By Leah Walker — Maybe we should call her a baby bloomer. It didn’t take long for Michelle Obama to break sod for a vegetable garden on the White House lawn. The First Lady said she wanted to be able to offer fresh food to her family, friends and visitors, and to promote a healthy lifestyle. The undertaking, in the midst of the Great Recession, is a reminder of Eleanor Roosevelt and her Victory Garden in World War II. But could it also be what happens when a baby boomer with time on her hands, gains access to an expanse of fertile land — and National Park Service employees to maintain it?

According to the National Gardening association, this year, about 43 million U.S. households plan to grow their own fruits, vegetables, berries, and herbs – up nearly 20 per cent from last year. Saving money on bills was the number two reason they gave for the increased interest in gardening. Better tasting food was number one.

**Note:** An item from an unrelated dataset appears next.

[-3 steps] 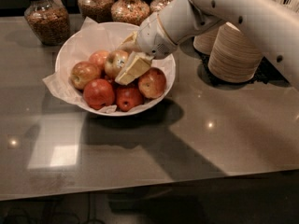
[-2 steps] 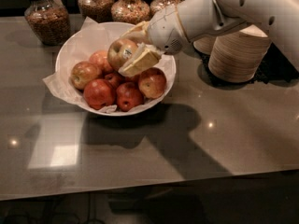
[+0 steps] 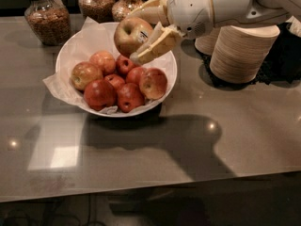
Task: Pick apple from white bowl
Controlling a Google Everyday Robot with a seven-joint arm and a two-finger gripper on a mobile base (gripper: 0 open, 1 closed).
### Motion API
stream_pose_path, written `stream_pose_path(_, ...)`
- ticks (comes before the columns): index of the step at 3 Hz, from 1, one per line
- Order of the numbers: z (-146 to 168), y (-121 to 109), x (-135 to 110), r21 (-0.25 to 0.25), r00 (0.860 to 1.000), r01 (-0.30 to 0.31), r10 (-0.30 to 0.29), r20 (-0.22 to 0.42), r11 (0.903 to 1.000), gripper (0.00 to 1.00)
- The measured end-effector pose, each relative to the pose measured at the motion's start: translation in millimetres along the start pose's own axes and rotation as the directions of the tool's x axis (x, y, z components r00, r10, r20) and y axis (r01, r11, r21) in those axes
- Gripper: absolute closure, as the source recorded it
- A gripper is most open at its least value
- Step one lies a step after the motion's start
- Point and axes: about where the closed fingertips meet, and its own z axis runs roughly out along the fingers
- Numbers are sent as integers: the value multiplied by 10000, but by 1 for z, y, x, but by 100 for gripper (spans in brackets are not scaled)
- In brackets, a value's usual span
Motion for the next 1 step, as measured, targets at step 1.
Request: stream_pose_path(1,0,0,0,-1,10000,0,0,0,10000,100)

Those household plans are taking root. George Ball, head of privately held seed retailer and wholesaler Burpee, tells Reuters vegetable seed and transplant sales were up about 30 percent in March of this year, compared with March 2008.

Of the White House gardening effort, Linda Nazareth, author of The Leisure Economy, tells me, “I think it illustrates a nice mix of trends that the boomers are concerned about right now — nutrition (i.e. they are not going to live forever), thrift (a new one for them) and the need to have a ‘life’ — do something that isn’t about work.”

For those of us who grew up with more experience with canned peas than peas on a vine, gardening can be an exotic adventure. In her book, Nazareth predicts that the time-crunch society we live in now will develop into a leisure economy, as boomers turn their attention to arts and crafts, cooking, and yes, gardening. The activity at the White House may be demonstrating that the shift is underway.

Lucky Michelle Obama with a garden that warms up in early March. Here, the plans have been underway for weeks but the planting is just beginning. My potatoes last year were, frankly, an unexpected success — and the best part was when my family and I feasted on them on the back deck, not ten feet away from where they had grown.